If a and b are positive integers such that a – b and a/b are both even integers, which of the following must be an odd integer?

A. a/2
B. b/2
C. (a+b)/2
D. (a + 2)/2
E. (b+2)/2

is the question correct?? none of the options seem to satisfy

here a>b since a/b is even integer

let a= 24 and b = 4.

A. a/2 = 12 => even
B. b/2 = 2 => even
C. (a+b)/2 = 14 => even
D. (a+2)/2 = 13 => odd
E. (b+2)/2 = 3 =>odd

now if a = 20 and b = 2 then a-b = 18 and a/b = 10
A. a/2 = 10 => even
B. b/2 = 1 => odd
C. (a+b)/2 = 11 => odd
D. (a+2)/2 = 13 => odd
E. (b+2)/2 = 2 => even

Bunuel, you are an absolute whiz

Yep the catch is that a has to be a multiple of 4 for a/b to be even

OA is D

its a "MUST be" question. (a+b)/2 will not always be ODD.

also a-b and a/b is even and a and b will be even satisfying this condition. Since a/b is even so a will be multiple of 4.

Any set of values satisfying this will have a as 4n [n = natural number]

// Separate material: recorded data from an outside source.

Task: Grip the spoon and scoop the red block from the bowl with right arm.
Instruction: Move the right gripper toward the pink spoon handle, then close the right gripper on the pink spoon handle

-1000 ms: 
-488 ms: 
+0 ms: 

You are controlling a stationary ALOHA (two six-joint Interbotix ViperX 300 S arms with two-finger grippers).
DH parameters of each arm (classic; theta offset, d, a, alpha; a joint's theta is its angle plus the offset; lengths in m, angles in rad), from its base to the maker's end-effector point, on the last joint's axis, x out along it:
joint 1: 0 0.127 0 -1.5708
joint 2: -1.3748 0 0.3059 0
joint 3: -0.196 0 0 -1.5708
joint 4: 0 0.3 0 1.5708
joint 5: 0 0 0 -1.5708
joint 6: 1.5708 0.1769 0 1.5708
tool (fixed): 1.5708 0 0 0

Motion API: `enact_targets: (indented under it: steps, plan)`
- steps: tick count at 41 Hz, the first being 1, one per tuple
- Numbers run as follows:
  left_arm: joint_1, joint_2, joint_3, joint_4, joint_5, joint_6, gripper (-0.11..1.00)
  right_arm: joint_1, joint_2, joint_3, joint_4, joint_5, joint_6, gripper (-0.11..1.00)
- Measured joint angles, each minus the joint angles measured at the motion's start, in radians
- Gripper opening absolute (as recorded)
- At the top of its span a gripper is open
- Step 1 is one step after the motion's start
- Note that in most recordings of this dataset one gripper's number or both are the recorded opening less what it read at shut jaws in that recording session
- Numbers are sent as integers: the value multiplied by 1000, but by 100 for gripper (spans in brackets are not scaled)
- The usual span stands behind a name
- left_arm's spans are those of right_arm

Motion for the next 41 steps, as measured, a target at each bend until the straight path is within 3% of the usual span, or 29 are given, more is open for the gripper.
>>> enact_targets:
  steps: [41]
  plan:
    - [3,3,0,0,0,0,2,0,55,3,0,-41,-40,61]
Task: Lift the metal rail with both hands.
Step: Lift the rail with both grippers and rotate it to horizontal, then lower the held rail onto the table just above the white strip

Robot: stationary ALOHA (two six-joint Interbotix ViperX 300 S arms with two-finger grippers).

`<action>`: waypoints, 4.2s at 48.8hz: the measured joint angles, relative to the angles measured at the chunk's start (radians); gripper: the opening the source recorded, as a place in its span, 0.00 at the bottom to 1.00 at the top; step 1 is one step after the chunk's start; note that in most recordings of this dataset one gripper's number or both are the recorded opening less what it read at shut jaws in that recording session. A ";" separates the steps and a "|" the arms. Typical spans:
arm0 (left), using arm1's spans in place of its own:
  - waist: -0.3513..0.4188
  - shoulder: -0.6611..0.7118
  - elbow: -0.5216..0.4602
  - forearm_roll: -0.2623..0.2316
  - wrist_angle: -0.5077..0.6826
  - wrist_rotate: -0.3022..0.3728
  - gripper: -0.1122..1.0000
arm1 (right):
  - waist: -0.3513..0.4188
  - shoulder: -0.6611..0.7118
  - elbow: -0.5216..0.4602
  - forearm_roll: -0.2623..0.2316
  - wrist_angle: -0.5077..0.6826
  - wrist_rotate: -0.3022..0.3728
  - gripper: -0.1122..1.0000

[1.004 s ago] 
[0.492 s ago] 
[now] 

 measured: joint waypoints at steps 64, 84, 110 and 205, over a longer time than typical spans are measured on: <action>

@Bunuel what a explanation man!!!!

Thanks a ton!!!!

Given:
a > 0, b > 0 and a, b are Integers

a - b and a/b are both even intergers
==> \(a - b = 2m_1\)
\(\frac{a}{b} = 2m_2\) ==> \(a = (b)(2m_2)\)
==> a & b are both even, otherwise the above conditions won't be satisfied.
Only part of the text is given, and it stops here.